In the data below, find every line with the word "locations" and copy it out.

─── Data excerpts

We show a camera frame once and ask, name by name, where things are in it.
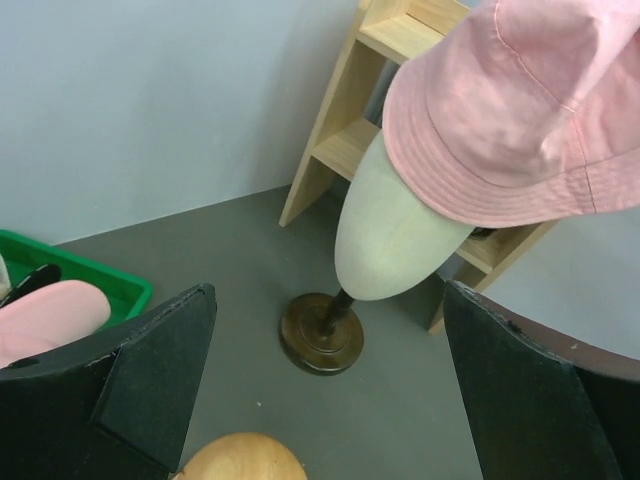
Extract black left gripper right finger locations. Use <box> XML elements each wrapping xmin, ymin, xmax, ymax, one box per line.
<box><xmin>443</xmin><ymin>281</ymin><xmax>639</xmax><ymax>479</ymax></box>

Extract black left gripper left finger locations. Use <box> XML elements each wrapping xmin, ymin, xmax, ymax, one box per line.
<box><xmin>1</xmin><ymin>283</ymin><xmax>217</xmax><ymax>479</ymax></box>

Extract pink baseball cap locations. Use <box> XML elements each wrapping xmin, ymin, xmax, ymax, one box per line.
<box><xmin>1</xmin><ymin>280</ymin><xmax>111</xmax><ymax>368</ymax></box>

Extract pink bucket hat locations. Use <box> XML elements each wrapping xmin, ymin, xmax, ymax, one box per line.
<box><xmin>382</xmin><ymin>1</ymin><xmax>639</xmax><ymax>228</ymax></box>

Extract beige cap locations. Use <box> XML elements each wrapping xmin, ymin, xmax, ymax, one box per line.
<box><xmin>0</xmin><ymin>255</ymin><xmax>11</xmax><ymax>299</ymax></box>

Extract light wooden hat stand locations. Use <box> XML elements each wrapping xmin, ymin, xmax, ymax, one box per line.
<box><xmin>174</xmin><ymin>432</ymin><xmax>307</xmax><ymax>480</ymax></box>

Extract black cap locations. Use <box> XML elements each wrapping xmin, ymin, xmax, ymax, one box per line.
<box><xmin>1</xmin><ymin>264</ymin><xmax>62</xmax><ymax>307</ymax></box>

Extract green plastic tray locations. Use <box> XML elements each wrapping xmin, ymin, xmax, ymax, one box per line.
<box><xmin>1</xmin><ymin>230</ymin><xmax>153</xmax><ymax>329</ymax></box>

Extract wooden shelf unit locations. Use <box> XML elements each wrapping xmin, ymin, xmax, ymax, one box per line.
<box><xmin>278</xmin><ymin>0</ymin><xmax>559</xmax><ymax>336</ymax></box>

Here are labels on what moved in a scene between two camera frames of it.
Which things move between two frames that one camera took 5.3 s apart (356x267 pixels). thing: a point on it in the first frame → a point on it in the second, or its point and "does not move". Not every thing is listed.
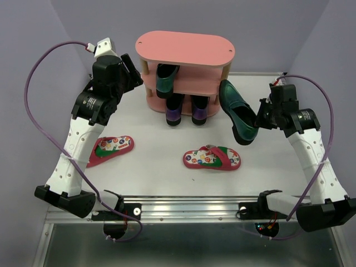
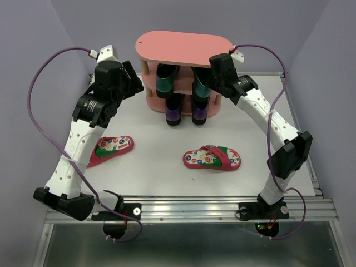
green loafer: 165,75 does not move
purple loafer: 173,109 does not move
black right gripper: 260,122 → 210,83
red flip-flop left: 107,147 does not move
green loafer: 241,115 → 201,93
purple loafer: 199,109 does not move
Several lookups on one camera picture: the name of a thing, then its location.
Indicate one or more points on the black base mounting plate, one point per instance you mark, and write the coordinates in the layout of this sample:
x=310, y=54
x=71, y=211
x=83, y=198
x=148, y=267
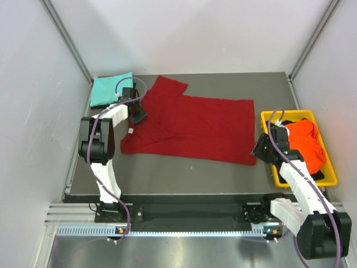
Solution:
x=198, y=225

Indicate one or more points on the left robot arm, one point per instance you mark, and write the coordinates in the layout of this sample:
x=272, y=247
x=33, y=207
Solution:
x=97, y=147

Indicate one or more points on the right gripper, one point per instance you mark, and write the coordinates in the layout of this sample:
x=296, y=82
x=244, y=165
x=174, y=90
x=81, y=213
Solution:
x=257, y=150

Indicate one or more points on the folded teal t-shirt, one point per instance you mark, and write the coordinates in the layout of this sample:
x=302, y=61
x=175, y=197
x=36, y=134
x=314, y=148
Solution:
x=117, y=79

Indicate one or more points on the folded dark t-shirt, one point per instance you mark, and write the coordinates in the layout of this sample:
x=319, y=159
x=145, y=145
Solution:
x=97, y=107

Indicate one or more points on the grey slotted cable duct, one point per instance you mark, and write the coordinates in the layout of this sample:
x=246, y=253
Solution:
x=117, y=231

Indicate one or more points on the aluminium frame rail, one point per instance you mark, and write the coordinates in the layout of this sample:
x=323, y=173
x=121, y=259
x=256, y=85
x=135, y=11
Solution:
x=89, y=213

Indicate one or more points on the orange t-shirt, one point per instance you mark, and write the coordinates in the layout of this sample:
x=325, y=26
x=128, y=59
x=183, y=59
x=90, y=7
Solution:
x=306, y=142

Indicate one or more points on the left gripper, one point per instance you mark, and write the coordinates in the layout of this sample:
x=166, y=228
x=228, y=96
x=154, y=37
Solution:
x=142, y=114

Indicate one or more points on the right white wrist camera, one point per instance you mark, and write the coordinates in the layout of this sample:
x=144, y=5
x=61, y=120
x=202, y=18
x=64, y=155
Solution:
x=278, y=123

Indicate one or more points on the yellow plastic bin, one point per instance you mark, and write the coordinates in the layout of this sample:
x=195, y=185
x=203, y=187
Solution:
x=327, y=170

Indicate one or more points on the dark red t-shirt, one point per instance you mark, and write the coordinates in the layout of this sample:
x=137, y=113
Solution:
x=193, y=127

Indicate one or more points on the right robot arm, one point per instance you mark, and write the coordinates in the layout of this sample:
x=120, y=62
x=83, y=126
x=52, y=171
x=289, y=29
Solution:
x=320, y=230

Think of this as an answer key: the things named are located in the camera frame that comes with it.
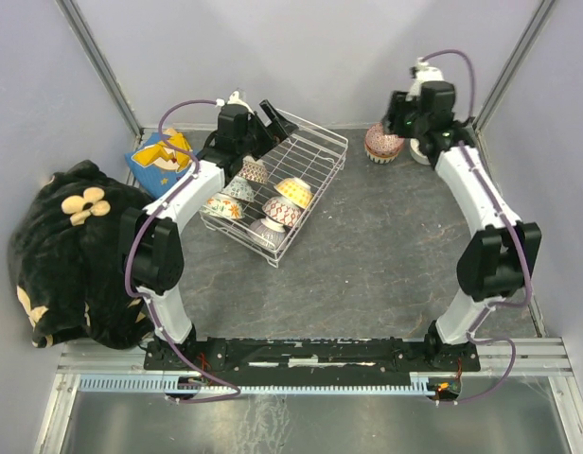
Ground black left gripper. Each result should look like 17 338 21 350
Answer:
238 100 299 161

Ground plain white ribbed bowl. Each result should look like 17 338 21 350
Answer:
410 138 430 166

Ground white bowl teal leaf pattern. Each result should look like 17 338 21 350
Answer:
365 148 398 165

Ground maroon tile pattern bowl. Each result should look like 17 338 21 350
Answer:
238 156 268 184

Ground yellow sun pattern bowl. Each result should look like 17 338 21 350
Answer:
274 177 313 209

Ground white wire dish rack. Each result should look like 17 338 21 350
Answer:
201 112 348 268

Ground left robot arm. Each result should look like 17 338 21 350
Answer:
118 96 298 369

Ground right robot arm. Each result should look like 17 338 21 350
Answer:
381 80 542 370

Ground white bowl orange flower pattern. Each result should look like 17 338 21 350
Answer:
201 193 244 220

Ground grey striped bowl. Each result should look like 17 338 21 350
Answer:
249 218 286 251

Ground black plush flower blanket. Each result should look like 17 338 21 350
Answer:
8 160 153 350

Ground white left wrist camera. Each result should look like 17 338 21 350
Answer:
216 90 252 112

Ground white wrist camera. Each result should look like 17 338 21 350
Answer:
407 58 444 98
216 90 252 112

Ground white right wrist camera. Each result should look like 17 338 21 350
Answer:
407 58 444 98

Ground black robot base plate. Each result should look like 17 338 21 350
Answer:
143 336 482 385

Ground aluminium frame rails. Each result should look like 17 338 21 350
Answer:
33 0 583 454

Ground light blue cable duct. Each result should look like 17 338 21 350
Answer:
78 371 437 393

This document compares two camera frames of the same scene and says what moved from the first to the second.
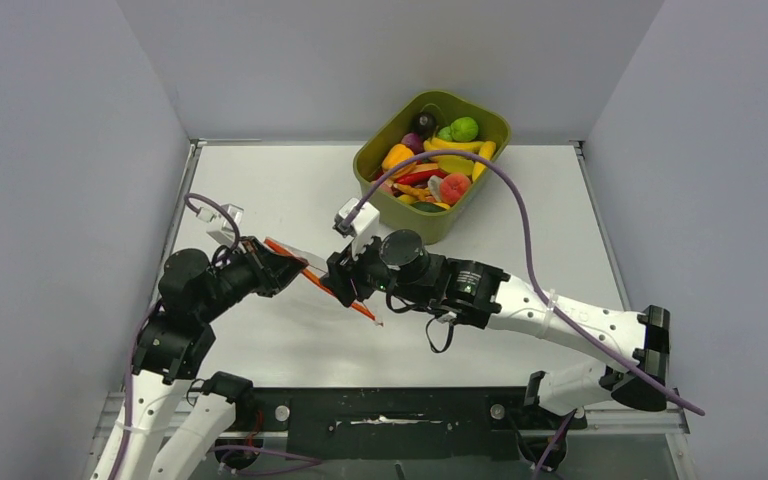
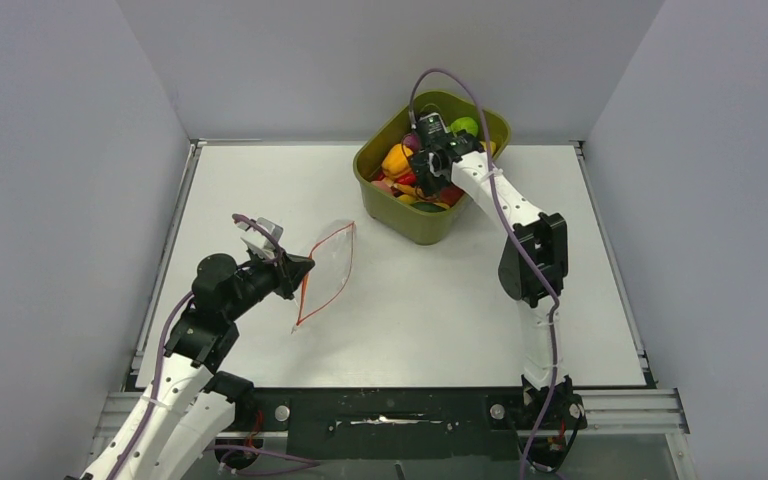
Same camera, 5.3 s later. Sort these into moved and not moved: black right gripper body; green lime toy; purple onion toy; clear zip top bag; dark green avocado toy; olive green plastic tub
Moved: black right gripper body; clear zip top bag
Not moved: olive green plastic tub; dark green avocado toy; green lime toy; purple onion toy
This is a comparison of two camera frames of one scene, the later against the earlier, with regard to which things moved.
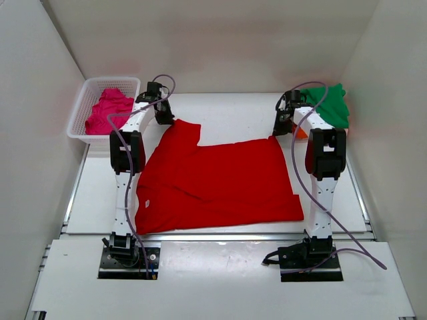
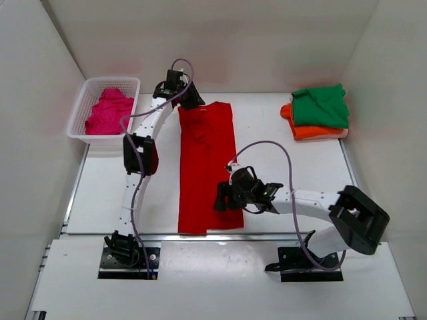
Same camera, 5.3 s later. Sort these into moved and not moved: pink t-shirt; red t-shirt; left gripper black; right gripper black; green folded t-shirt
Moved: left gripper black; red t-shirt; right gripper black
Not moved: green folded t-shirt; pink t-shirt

──────
─── Data excerpts

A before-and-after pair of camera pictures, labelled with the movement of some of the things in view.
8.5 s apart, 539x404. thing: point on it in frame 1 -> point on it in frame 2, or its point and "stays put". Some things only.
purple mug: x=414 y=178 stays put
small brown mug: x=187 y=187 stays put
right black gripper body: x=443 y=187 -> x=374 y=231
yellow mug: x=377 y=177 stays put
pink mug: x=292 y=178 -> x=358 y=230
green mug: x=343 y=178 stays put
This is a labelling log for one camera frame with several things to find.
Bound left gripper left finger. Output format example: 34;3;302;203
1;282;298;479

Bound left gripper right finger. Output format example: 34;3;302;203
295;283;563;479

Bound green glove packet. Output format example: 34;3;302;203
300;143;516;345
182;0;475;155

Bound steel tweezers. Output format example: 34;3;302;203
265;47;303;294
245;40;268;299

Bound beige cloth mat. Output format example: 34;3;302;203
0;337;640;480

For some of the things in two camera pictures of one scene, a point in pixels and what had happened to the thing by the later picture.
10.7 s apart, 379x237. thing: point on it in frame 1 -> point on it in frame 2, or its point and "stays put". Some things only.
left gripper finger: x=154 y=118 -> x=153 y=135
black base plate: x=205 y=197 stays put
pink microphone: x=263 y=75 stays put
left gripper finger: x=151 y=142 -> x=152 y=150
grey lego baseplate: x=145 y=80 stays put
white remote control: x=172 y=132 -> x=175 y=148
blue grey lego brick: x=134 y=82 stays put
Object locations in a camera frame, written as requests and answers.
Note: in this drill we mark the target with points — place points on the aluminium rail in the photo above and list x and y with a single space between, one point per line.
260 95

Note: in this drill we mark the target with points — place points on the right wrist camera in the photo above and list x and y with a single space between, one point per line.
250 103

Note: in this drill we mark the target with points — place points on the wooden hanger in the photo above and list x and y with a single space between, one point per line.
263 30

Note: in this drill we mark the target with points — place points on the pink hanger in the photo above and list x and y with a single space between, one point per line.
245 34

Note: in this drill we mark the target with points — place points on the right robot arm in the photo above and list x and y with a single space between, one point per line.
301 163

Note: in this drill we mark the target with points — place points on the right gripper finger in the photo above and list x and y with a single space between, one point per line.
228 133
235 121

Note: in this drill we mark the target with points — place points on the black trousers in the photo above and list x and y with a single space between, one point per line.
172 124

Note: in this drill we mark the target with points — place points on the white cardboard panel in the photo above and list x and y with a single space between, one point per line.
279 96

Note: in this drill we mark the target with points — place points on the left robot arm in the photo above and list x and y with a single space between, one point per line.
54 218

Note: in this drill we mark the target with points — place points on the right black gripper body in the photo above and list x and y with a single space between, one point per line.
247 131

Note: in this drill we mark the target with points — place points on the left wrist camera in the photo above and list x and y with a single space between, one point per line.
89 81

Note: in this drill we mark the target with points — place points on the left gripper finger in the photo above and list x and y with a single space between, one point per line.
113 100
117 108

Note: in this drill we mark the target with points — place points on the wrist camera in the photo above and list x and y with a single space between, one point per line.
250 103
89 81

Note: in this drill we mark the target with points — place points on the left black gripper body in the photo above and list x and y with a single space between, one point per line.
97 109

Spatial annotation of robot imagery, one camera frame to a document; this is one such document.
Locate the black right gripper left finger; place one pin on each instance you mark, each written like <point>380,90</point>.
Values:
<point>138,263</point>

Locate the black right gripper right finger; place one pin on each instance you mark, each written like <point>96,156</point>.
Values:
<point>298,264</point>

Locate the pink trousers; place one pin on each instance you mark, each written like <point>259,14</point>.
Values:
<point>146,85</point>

──────
─── Data excerpts

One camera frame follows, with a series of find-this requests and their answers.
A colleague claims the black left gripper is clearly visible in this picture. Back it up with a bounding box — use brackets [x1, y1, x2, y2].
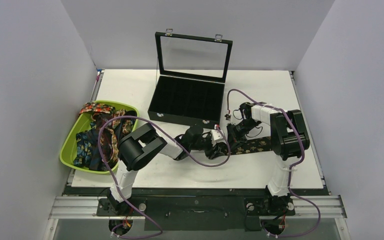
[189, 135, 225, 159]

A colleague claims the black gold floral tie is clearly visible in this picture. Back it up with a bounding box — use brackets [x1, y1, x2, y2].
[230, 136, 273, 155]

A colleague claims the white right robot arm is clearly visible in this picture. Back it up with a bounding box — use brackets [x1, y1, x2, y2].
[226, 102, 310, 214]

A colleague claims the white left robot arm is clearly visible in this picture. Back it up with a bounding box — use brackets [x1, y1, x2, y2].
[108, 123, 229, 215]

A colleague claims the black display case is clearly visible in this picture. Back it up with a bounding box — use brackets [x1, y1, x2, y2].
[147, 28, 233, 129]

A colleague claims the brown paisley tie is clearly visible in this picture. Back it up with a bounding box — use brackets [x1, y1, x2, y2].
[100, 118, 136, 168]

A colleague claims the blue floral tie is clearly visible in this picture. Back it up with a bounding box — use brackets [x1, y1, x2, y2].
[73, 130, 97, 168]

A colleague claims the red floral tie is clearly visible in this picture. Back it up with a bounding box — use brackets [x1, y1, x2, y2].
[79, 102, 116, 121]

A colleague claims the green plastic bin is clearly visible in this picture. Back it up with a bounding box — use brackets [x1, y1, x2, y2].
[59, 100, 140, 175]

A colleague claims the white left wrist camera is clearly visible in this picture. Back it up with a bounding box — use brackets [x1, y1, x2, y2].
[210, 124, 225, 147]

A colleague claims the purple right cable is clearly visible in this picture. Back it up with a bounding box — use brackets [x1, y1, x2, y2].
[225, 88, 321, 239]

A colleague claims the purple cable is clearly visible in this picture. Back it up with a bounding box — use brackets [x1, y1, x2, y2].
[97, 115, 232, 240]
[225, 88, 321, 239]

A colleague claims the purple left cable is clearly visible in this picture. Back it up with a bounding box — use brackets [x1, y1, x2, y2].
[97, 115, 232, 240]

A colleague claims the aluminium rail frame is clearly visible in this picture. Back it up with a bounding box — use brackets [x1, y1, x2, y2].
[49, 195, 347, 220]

──────

Task result>
Extract black left gripper right finger locations. Use <box> XML elements each wrapping xmin, ymin, xmax, ymax, one box per line.
Extract black left gripper left finger locations. Use <box> XML elements each wrapping xmin, ymin, xmax, ymax, one box per line.
Extract pink baseball cap locations. Use <box> XML elements each wrapping xmin, ymin, xmax, ymax, one box per line.
Extract pink bucket hat locations. Use <box> XML elements each wrapping xmin, ymin, xmax, ymax, one box per line.
Extract beige cap locations. Use <box> XML elements each wrapping xmin, ymin, xmax, ymax, one box per line.
Extract light wooden hat stand locations. Use <box> XML elements each wrapping xmin, ymin, xmax, ymax, one box per line.
Extract black cap locations. Use <box> XML elements each wrapping xmin, ymin, xmax, ymax, one box per line.
Extract green plastic tray locations. Use <box> XML elements each wrapping xmin, ymin, xmax, ymax, one box per line.
Extract wooden shelf unit locations. Use <box> XML elements each wrapping xmin, ymin, xmax, ymax, one box per line.
Object locations in a camera frame, written as requests and answers.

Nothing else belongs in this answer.